Mr Duff said the financial probity of the commissioners-designate would be one of the issues under the spotlight of MEPs.

He said the EP would seek to ensure the nominees were "financially clean", adding that "a taint of corruption is bound to cause us to ask the Commission president to think twice" about the nominations.

"It is clear the commissioners-designate have been getting in-depth briefings over the Christmas period and are fired up to be as credible as they can."

Prior to the hearings, which started on Monday, the commissioners-designate presented a financial declaration listing all their activities during the past years, including their financial and real estate assets.

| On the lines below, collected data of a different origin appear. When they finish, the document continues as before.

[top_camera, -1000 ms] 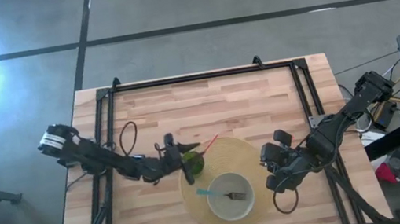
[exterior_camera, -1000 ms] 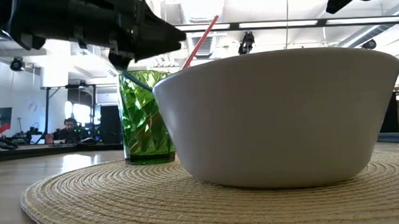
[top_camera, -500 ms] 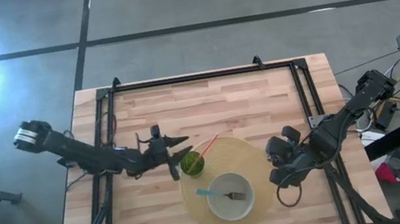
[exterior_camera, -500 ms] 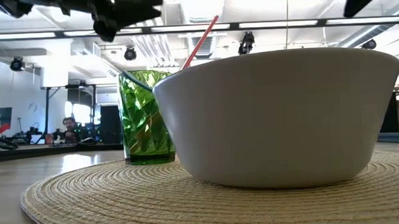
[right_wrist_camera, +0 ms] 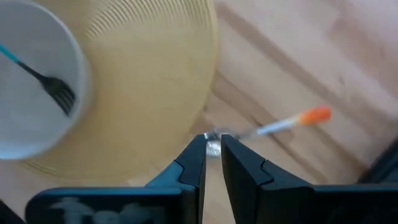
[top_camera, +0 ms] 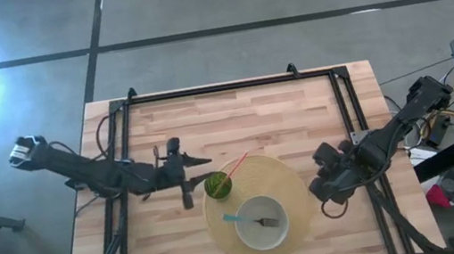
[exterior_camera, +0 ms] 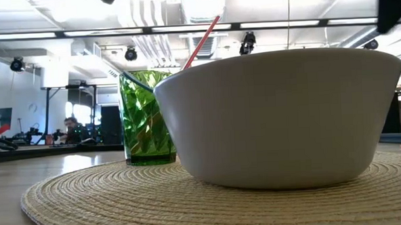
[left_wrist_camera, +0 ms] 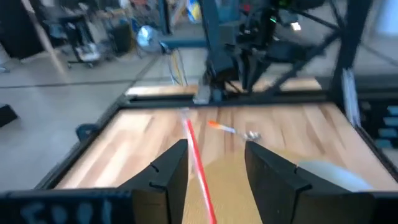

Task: Pick & Place Utensil
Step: Put the orange spoon into the white bowl on the brown mat

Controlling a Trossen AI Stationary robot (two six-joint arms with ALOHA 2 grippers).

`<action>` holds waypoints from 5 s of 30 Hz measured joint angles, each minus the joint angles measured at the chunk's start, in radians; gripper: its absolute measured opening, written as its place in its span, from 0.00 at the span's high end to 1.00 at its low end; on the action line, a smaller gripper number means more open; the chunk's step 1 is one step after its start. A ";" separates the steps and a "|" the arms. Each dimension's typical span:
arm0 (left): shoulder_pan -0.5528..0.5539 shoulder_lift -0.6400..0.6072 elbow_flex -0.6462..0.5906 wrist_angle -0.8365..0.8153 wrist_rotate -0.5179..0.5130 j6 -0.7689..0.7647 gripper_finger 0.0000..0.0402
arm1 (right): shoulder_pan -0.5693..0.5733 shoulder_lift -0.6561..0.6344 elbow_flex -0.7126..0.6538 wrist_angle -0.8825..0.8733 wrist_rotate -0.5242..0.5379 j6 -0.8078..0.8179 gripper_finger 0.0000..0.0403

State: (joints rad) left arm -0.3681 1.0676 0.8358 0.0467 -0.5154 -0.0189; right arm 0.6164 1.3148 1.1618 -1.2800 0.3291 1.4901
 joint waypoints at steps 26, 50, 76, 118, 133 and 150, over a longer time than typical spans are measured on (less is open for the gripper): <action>-0.238 0.068 0.063 -0.132 0.105 0.124 0.62 | -0.024 0.012 -0.227 0.030 -0.155 0.546 0.55; -0.245 0.093 0.058 -0.209 0.103 0.153 0.62 | -0.081 0.013 -0.408 0.368 -0.126 0.754 0.54; -0.245 0.093 0.027 -0.212 0.103 0.137 0.62 | -0.109 0.013 -0.578 0.478 -0.155 0.822 0.58; -0.250 0.093 0.026 -0.221 0.104 0.087 0.62 | -0.145 0.014 -0.616 0.450 -0.217 0.596 0.97; -0.249 0.093 0.026 -0.219 0.103 -0.062 0.62 | -0.146 0.016 -0.506 0.436 -0.173 0.287 0.97; -0.250 0.093 0.026 -0.168 0.071 -0.207 0.62 | -0.094 0.014 -0.275 0.439 0.044 -0.072 0.97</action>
State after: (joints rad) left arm -0.6178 1.1603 0.8616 -0.1216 -0.4442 -0.2260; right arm 0.5221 1.3285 0.8872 -0.8413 0.3726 1.4185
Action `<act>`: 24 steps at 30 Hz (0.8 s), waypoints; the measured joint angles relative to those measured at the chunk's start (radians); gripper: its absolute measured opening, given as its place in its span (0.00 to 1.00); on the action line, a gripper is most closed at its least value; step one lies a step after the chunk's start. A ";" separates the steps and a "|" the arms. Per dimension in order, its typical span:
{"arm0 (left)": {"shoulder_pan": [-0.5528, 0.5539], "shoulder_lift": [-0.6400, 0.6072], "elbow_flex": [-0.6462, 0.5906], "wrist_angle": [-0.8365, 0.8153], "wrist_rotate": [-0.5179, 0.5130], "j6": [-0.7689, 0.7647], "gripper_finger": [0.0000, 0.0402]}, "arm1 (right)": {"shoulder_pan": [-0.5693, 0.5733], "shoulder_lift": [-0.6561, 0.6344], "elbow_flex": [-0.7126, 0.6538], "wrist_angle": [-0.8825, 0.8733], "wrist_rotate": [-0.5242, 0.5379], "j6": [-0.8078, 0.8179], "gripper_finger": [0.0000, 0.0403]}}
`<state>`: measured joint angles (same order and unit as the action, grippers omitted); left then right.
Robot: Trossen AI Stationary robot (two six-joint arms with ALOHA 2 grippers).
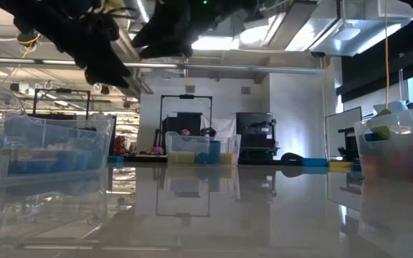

Malta's Commissioner-designate John Dalli, who faces the EP's three-hour grilling today, said he severed all business connections in Malta and in Libya, which included various directorships.

While saying he had no money invested in stocks and shares, Mr Dalli declared the possession of four properties, including his residence in Portomaso and a house in Tripoli. Mr Dalli, who has been in Brussels all this week preparing for his hearing, will be facing MEPs from the environment, internal market and agriculture committees that are all related to the health and consumer affairs portfolio assigned to him by Commission president José Manuel Barroso.

Writing in the European Pharmaceutical Industry's magazine, PharmaExec, Julian Upton, the magazine's Brussels correspondent said Mr Dalli had already indicated a strong pro-industry line in his first official utterances.

He wrote: "As a member of the centre-right European People's Party, he can expect support from the centre-right majority in the Parliament. But there was wide parliamentary backing for putting pharmaceuticals into the health commissioner's portfolio and the intention was not to make life easier for drug firms. Nor do patient groups and health activists that have long lobbied for this change expect to see the switch subverted by the new man in charge.

"If Dalli is perceived by too many anti-industry forces as a pro-industry Trojan horse at the very heart of EU health policy, he may not win the endorsement he needs from Parliament," the magazine warned.